September 20, 2024

desk_lean

daniel macivor

Daniel MacIvor’s newest solo show, Who Killed Spalding Gray?, a collaboration with director Daniel Brooks, begins with an interview with an audience member where MacIvor asks this person who they are, who he is and who Spalding Gray was. On Sunday Night at the LuminaTO Festival’s 7 Monologues Series in Toronto the audience member was a young theatre student, who was quick to proclaim that MacIvor was one of Canada’s most celebrated playwrights, but was stuck on the details of Spalding Gray. In another city, at another time, the results may be switched. Gray, after all, was a successful American monologuist who worked with the Performance Group and the Wooster Group and became known as a celebrated figure in the American Theatre for telling fictitious stories as though they were the truth. He also played Fran Drescher’s therapist on The Nanny. On January 11, 2004 he committed suicide after riding the Staten Island ferry back and forth all night. Earlier that night he and his son had seen Tim Burton’s film Big Fish at the movie theatre, and he had stayed behind after it was over for some time and wept. Big Fish is also the story of a man who tells stories, claiming they are true, but his son believes them to be false. The last line of the film is “A man tells a story over and over so many times he becomes the story. In that way, he is immortal.”

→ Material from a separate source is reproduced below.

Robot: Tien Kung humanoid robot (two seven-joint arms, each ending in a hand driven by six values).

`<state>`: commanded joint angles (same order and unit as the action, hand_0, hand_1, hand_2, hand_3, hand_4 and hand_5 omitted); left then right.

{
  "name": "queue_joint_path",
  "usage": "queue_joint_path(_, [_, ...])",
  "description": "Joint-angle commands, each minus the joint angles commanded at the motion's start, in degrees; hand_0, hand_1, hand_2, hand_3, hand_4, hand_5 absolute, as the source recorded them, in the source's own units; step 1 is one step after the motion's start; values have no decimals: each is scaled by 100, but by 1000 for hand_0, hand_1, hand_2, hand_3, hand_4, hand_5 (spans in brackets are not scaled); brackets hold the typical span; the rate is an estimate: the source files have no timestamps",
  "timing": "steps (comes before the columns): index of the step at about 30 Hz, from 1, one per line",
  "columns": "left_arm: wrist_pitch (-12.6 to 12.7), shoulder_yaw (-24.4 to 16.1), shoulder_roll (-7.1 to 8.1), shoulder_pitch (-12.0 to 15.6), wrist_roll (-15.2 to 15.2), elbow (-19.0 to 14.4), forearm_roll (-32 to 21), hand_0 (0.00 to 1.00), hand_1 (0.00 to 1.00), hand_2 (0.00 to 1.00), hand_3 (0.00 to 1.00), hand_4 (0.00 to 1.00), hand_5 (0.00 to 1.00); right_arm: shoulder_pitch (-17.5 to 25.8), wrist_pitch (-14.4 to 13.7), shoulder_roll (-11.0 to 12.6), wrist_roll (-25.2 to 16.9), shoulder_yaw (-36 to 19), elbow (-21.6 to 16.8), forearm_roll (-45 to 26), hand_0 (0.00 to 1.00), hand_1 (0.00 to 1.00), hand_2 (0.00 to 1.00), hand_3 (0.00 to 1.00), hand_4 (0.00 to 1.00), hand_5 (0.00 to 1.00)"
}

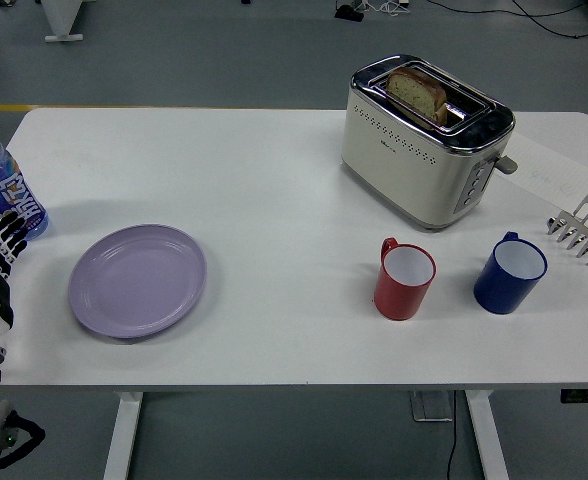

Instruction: Push plate across desktop

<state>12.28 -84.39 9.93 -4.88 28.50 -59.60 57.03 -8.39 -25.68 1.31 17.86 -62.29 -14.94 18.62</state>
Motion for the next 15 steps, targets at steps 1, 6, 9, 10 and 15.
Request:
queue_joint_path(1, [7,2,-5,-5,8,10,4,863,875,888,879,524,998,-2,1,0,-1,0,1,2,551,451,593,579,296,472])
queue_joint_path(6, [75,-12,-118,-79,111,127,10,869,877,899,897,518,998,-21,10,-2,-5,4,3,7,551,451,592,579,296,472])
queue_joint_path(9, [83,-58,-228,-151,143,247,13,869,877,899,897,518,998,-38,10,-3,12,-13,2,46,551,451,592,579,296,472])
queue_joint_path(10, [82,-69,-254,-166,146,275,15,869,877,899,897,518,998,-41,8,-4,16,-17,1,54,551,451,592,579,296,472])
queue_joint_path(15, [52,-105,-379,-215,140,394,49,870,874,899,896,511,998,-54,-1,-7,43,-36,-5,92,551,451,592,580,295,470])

Celebrated Canadian playwright Daniel MacIvor has made his career from telling the same stories over and over, to audiences all over the world. While Gray’s stories were presented as fact and were fiction, MacIvor states that his stories are presented as fiction, and yet, he is not sure that they aren’t true. The truth, of course, is subjective. In Who Killed Spalding Gray? MacIvor tells a story that some audience members may find difficult to believe. In January, 2004 he was in California having “an entity” removed by a “physic surgeon” at the urging of his ex-boyfriend, who was convinced that this entity was trying to kill him. MacIvor had been afflicted with a sense of unease for quite some time, a feeling of not quite fitting, which had left him in a dark and fragile place, and he wanted to see the removal of this entity as a new beginning, a burden being lifted, with brighter skies ahead of him. He was looking for significance wherever he could find it. The same day that Spalding Gray committed suicide in New York MacIvor’s entity was killed by a physic surgeon in California. Are these two stories connected?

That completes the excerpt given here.